Republicans are offering NC teachers a ‘bonus’ that tells how much they value teachers.
North Carolina’s Republican lawmakers have presented the state’s teachers with a measure of their appreciation.
It’s a $350 bonus, before taxes.
That’s what the Senate majority approved Monday night and the House passed on Wednesday. Most Democrats rightly dismissed the bonus as paltry and the North Carolina Association of Educators called it an “egregious” display of disrespect.
Teachers received no raise this year because a deadlock over teacher pay and Medicaid expansion has blocked the adoption of a new state budget. Democratic Gov. Roy Cooper’s budget proposed raising teacher pay by an average of 9.1 percent over two years. The Republicans wanted 3.9 percent over the same period.

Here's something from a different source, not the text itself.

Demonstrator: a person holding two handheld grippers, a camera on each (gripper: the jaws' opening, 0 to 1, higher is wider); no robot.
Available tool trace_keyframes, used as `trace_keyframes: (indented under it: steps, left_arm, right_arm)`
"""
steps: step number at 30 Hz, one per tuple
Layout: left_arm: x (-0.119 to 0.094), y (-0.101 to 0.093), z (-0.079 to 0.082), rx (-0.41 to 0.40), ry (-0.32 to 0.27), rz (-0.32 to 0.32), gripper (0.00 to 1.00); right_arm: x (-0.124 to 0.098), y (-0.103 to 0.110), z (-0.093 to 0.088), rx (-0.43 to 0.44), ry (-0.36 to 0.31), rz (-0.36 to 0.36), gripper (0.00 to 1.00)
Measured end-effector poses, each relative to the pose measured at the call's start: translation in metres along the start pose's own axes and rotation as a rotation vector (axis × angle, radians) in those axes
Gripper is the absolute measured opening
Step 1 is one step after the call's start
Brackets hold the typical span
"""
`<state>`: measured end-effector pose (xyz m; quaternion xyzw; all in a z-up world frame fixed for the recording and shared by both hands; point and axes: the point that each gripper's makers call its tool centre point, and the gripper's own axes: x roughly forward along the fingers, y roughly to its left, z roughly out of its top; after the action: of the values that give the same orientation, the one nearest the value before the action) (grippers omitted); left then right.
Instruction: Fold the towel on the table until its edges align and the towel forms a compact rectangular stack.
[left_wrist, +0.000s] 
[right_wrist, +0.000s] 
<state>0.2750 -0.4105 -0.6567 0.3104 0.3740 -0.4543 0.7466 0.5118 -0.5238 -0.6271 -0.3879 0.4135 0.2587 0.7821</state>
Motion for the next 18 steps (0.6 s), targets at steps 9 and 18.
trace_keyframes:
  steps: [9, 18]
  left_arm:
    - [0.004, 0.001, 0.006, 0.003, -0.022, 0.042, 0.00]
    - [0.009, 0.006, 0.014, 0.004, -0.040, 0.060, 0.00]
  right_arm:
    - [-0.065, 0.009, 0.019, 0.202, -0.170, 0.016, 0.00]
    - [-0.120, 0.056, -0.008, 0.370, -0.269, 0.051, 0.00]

Meanwhile, teachers saw their schools abruptly shut down in mid-March to slow the spread of COVID-19. They had to scramble to complete the school year with online instruction, and it’s still unclear if and how schools will reopen in August.

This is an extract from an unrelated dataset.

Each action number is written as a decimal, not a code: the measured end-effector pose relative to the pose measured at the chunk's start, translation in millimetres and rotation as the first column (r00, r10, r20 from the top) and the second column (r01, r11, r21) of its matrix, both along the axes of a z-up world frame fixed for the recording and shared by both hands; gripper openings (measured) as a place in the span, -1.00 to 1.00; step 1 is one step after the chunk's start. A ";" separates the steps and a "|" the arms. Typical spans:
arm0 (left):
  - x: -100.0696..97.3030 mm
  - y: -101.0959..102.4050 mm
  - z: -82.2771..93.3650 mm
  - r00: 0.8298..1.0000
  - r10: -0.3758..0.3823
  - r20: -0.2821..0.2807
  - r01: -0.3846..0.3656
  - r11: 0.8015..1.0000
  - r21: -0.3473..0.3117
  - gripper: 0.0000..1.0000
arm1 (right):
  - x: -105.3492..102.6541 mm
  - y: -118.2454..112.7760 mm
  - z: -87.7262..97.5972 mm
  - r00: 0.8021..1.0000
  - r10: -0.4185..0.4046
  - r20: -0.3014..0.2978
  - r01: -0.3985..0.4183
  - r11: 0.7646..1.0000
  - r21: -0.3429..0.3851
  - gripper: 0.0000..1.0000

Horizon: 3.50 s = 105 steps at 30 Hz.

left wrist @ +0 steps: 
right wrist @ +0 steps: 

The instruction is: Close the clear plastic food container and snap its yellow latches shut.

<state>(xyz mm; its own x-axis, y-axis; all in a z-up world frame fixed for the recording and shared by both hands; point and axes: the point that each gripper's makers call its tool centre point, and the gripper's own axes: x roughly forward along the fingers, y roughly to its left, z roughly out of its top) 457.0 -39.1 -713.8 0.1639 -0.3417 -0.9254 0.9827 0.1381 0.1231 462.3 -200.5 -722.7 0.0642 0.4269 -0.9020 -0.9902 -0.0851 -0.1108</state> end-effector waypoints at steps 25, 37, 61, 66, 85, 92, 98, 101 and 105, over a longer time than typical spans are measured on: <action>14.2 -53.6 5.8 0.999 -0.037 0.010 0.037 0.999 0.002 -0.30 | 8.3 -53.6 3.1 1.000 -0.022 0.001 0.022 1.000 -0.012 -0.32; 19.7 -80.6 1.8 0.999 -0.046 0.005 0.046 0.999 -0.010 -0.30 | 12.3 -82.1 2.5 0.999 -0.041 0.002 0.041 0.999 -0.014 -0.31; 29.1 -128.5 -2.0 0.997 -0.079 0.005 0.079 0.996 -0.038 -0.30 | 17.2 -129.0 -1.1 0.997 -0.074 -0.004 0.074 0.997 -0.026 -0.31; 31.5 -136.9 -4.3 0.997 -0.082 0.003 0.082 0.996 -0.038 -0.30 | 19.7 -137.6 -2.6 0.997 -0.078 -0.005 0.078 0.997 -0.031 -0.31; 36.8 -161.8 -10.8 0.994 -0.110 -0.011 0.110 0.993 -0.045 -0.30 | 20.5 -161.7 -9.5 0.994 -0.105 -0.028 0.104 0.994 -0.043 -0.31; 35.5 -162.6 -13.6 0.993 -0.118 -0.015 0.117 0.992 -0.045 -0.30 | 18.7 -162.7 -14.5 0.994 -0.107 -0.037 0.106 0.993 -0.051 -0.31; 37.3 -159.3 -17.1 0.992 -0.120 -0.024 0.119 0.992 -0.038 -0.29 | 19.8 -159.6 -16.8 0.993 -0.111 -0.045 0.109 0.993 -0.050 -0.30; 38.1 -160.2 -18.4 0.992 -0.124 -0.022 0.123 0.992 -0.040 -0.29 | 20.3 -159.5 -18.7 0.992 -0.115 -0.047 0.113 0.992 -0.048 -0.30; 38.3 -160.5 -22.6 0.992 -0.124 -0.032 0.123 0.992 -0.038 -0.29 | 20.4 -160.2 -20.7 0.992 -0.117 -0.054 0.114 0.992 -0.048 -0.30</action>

After all that, teachers deserve a boost. Instead, the Senate Bill 818 offers a bonus that won’t cover what most teachers spend out of pocket on school supplies. The House failed to make the bonus meaningful. The governor likely would veto this token offer by Republicans in an election year if it stood alone. Unfortunately, the bill also contains funding for regular step raises for some teachers, which will complicate Cooper’s decision.
The meagerness of the Senate proposal is not a surprise. Republican lawmakers are reluctant to give teachers the kind of boost that would put their compensation ahead of inflation. They’re stingy about increasing pay for non-teacher school personnel too. Investing in education is just not as satisfying as passing tax cuts and you can’t really do both.
This has become a tiresome issue. The Republicans didn’t want to truly lift public education even when the economy was booming. They’re surely not interested with the COVID-19 pandemic taking a big bite out of state tax revenues.
Fortunately, there’s an election coming and with it hope for a new Democratic-led legislature committed to the idea that the best money the state can spend is on educating children.
As Republicans, and some Democrats, raised their hands to give teachers a feeble bonus, several House Democrats pushed bills this week that call for the state to live up to its constitutional obligation to provide every North Carolina child with a sound, basic education.
The Democratic bills won’t go anywhere in this legislature. But they do provide a vision of what the future could be with political leadership committed to responding to the Leandro court decision that found public schools in North Carolina unequal in their funding and, in many cases, inadequate in their instruction.
The first of the two bills, House Bill 1129, would increase pay for highly effective teachers so they could afford to stay in the classroom rather than have to move into administration for better pay. It seeks ways to increase the diversity of teachers, it changes the A to F school grading system that stigmatizes schools serving children from low-income families, and it would end state vouchers for private school tuition.
The second bill, House Bill 1130, would pour money into early childhood education and restore the Teaching Fellows Program that the legislature foolishly ended in 2011.
Rep. Julie von Haefen, a chief sponsor of HB 1130, said it’s time for North Carolina to take up the work the Leandro ruling has put before the state.
“We have an obligation to invest in our teachers with long-term solutions, not one-time bonuses,” she said.
That’s true, but it won’t change until the General Assembly does. Fortunately thoughtful and responsible lawmakers are already mapping the path that change should take.